Two years ago, when I met Asher, I had the compulsion to go light again. He met me with natural - all me - blonde hair. On the next trip to NYC I had blonder highlights and by the time he moved here, I was thinking platinum again. He loved that I changed my hair often.
But when I got engaged last year, mom got worried. She and I worked with two hairdressers to return my hair to a light natural-colored blonde. It didn't quite work and it ended up still white on the ends, with darker roots. None of them would put low-lights (darker pieces) in for fear of having it not take.
So after the wedding, I decided I wanted a change. I went to my girl and she gave me both a terrible haircut and color - choppy crazy layers and brownish grey hair, not any color you would frame your face in. I was sad because she didn't listen to A WORD I said about the color or the cut. Everyone at work lied to me, those who didn't lie stayed silent as if no major change had taken place. Until, the VP of the company came in to work. She immediately said, "It is terrible, I'm sending you to my girl. My treat." So I eagerly went to her salon in downtown Seattle and I was transformed.
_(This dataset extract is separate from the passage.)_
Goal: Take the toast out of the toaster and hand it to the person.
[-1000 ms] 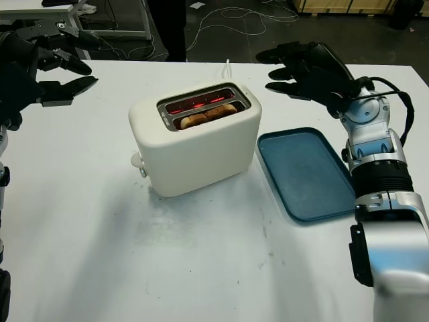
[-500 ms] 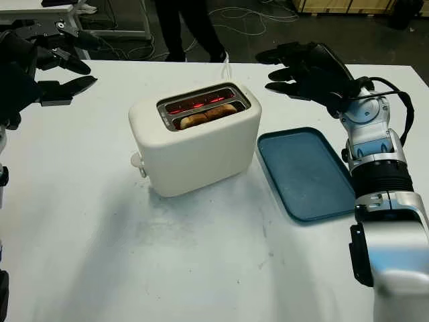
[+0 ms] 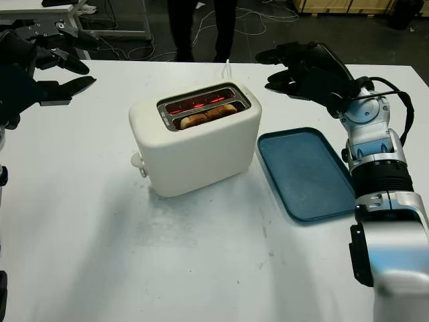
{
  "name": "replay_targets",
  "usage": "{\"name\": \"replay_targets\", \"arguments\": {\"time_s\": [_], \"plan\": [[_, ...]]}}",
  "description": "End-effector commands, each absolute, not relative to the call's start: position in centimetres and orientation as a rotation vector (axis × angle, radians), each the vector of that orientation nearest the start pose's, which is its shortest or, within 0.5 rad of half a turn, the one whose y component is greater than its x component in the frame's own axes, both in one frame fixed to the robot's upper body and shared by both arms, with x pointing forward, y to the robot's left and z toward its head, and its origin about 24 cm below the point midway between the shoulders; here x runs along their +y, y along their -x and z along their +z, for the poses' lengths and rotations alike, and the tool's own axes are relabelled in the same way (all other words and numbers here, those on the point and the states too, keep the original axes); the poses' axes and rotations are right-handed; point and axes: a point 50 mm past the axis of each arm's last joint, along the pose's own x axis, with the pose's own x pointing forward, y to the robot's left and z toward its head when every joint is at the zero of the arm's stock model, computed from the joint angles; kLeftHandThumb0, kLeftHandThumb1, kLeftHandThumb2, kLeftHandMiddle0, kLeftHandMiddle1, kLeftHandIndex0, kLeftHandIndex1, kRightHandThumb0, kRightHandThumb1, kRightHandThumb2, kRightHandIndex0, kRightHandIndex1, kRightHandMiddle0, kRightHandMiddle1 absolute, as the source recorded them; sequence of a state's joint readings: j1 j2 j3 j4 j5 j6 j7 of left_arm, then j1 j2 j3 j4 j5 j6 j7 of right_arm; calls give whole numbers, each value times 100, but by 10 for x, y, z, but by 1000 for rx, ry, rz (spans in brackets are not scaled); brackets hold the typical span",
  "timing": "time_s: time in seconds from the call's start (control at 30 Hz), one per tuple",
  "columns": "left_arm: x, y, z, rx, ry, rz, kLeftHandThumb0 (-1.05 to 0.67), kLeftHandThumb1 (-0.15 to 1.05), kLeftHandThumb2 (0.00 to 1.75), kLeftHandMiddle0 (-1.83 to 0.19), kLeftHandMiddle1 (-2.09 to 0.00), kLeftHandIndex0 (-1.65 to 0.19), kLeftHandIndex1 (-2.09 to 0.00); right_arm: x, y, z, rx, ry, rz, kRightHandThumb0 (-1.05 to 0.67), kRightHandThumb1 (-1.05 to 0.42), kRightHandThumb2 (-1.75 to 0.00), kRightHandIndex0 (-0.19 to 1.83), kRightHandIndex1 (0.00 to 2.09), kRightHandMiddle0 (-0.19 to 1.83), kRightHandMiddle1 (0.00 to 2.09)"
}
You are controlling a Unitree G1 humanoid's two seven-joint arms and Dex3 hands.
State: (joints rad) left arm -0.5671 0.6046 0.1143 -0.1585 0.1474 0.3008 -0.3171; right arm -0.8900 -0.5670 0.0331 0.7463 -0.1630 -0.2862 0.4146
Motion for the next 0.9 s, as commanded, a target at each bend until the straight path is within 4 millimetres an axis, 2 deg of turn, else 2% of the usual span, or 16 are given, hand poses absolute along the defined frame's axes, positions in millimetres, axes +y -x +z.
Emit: {"name": "replay_targets", "arguments": {"time_s": [0.0, 0.37, 0.87], "plan": [[223, -309, 247, -364, -725, -68, -15, 65, 54, -48, -105, -48, -77, -223, -383, 211, -303, 771, 300, -29, -92, -6, 90, 7, 76, 1], [223, -309, 247, -354, -757, -64, -12, 66, 54, -46, -105, -48, -77, -223, -384, 210, -298, 759, 302, -28, -92, -7, 89, 6, 75, 0], [221, -312, 245, -337, -677, -75, -15, 64, 58, -42, -110, -44, -80, -221, -384, 214, -287, 754, 297, -28, -92, -8, 88, 5, 74, 0]]}}
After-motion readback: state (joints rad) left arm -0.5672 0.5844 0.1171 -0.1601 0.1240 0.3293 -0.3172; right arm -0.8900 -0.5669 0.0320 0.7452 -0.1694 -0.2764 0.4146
The haircut fixed, to the best of her abilities, and the color made into a darker blonde, more intentional shade.
Over the course of the last week, I became high maintenance. With my new hair, I blow dry, curl, hairspray, apply makeup and shocking lip colors. Asher is overwhelmed. Every time I leave the house without him he says, "now remember you have a husband at home" and slaps my butt. Everyone at work, seriously, like 15 people, were like "wow, I love your new look." Relief. Though I spend at least 20 minutes more on my hair than I did before, I now have a style that can do so many different looks (see the Farrah in the pic above). I found that when you put more effort into your appearance, you actually feel better about yourself (duh). And this look is so much more interesting than the straight, long, white-blonde hair.
A girl can only go through so much related to her hair.
PS. this new haircut would totally look hot platinum -blonde. I am restraining myself.

Friday, October 3, 2008

I am a convert

I most always wear high heels. Or I should say until this week I always wore high heels. Even on the weekends and even though I am taller than my husband who is my same height in flat shoes. But I bought some cute, cute jeans at Lane Bryant and wandered next door and bought some cute, cute flats at Payless.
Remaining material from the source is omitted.